Seawater intrusion (SWI) poses a critical threat to groundwater resources in arid coastal regions, particularly in countries with limited freshwater availability such as Kuwait. Groundwater in Kuwait is intensively exploited to supplement desalinated water, leading to progressive salinization and the closure of several production wells. Despite the severity of the problem, previous studies in Kuwait have mainly focused on water quality observations, with a lack of predictive, field-scale modeling frameworks that account for uncertainty.

 

This study develops a variable-density numerical model to simulate seawater intrusion in the coastal aquifer system of Kuwait City, focusing on the Al-Sulaibiya and Atraf aquifers.

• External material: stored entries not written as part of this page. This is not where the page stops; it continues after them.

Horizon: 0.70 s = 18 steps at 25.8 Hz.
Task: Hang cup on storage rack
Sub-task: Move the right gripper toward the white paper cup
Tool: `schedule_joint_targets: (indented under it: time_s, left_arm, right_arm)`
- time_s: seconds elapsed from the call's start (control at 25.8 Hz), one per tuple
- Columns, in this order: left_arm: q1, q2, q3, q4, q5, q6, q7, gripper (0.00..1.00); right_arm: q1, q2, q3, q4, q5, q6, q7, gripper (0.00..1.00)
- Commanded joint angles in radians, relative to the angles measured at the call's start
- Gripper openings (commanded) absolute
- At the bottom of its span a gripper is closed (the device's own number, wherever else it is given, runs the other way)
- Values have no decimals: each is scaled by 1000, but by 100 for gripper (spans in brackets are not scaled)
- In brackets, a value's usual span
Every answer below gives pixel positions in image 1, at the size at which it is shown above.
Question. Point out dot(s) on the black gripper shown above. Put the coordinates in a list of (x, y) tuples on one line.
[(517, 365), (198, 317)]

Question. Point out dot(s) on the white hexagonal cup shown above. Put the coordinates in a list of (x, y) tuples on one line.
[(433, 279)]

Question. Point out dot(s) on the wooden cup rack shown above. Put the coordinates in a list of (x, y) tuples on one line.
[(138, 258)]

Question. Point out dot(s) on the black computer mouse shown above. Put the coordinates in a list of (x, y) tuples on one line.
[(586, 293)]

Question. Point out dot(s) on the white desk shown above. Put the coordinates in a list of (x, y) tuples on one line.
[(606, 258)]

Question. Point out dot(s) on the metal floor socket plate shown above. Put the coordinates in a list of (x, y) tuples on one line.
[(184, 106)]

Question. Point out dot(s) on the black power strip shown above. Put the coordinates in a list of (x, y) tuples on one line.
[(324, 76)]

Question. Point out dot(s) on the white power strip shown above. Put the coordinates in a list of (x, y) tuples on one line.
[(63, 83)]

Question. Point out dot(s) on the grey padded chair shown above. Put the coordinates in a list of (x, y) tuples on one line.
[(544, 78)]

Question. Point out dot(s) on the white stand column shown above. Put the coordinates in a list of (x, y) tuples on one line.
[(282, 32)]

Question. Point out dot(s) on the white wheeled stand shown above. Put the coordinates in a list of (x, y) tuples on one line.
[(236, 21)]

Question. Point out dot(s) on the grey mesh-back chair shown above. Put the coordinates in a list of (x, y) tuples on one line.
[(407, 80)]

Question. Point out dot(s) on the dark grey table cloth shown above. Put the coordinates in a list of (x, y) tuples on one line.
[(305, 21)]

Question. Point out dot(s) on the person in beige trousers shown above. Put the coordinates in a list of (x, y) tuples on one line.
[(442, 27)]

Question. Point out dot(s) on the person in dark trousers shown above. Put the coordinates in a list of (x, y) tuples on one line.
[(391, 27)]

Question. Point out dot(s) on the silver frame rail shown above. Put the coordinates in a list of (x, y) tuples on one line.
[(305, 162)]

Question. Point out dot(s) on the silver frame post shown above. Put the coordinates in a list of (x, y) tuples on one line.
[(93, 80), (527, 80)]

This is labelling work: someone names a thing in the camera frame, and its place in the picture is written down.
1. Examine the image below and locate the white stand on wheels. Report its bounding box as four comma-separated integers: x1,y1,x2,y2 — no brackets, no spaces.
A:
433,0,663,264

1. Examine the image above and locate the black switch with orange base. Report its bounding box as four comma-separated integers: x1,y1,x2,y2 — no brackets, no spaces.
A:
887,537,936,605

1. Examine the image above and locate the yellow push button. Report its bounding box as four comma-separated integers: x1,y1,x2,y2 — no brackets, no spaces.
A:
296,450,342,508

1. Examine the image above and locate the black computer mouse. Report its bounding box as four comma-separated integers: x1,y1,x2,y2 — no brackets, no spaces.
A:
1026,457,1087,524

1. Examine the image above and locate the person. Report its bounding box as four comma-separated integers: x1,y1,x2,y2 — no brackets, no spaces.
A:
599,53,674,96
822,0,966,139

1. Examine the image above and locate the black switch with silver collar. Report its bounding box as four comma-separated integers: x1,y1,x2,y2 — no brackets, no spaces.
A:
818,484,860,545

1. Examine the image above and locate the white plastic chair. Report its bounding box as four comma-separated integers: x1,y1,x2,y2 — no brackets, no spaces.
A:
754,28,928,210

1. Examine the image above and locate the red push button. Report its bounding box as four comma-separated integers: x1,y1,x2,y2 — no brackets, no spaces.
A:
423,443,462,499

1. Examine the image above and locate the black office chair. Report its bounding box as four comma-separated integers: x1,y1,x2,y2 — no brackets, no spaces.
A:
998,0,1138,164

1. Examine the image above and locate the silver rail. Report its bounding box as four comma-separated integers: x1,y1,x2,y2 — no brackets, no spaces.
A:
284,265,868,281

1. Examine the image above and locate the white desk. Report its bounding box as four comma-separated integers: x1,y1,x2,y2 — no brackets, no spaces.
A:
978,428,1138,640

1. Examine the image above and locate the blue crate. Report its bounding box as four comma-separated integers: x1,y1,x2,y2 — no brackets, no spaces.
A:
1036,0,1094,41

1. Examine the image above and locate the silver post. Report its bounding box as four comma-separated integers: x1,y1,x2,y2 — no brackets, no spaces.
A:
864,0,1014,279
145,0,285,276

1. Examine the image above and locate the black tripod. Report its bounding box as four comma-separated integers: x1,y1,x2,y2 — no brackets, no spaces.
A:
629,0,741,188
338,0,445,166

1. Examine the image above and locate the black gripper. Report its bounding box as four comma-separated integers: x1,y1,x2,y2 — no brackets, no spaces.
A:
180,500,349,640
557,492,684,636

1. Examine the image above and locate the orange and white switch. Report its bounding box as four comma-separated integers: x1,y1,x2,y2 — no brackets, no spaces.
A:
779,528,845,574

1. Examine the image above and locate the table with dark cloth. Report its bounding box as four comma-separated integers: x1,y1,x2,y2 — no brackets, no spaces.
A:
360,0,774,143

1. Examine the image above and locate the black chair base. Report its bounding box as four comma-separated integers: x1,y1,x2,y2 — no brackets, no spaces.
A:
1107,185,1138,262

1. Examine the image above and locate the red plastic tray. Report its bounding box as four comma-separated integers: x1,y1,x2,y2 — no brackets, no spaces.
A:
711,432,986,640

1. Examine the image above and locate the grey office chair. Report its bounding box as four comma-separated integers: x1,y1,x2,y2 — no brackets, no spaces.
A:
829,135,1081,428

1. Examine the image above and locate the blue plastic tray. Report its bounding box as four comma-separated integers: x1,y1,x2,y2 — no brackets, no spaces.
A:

A two-dimensional vertical cross-section extending 8 km inland and 2 km offshore is considered. The model couples groundwater flow and salt transport, with fluid density represented as a linear function of salinity. The system is simulated under pre-development conditions and historical pumping scenarios from 1954 to 2021, followed by future projections up to 2050 assuming constant pumping rates.

 

Given the scarcity and uncertainty of hydrogeological data, an efficient uncertainty analysis strategy is proposed and applied at real field scale. The approach combines 3 steps; Plackett–Burman screening to identify the most significant parameters, global sensitivity analysis using Sobol indices to rank the parameters by order of importance, and uncertainty quantification based on Polynomial Chaos Expansion surrogate modeling to evaluate uncertainty of the output (salinity) assuming 10% uncertainty in the input parameters. The results highlight the most dominant parameters on the extent of the saltwater wedge, the aquifer permeability, and pumping rates. In some locations in the aquifer the 10% uncertainty in the input parameters can lead to more than 50% uncertainty in the salinity predictions.

 

The proposed framework significantly reduces computational cost while enhancing the model reliability estimates of uncertainty in SWI predictions. The results offer valuable insights for groundwater management and demonstrate the necessity of uncertainty analysis in modeling to support sustainable water resources planning in arid coastal environments.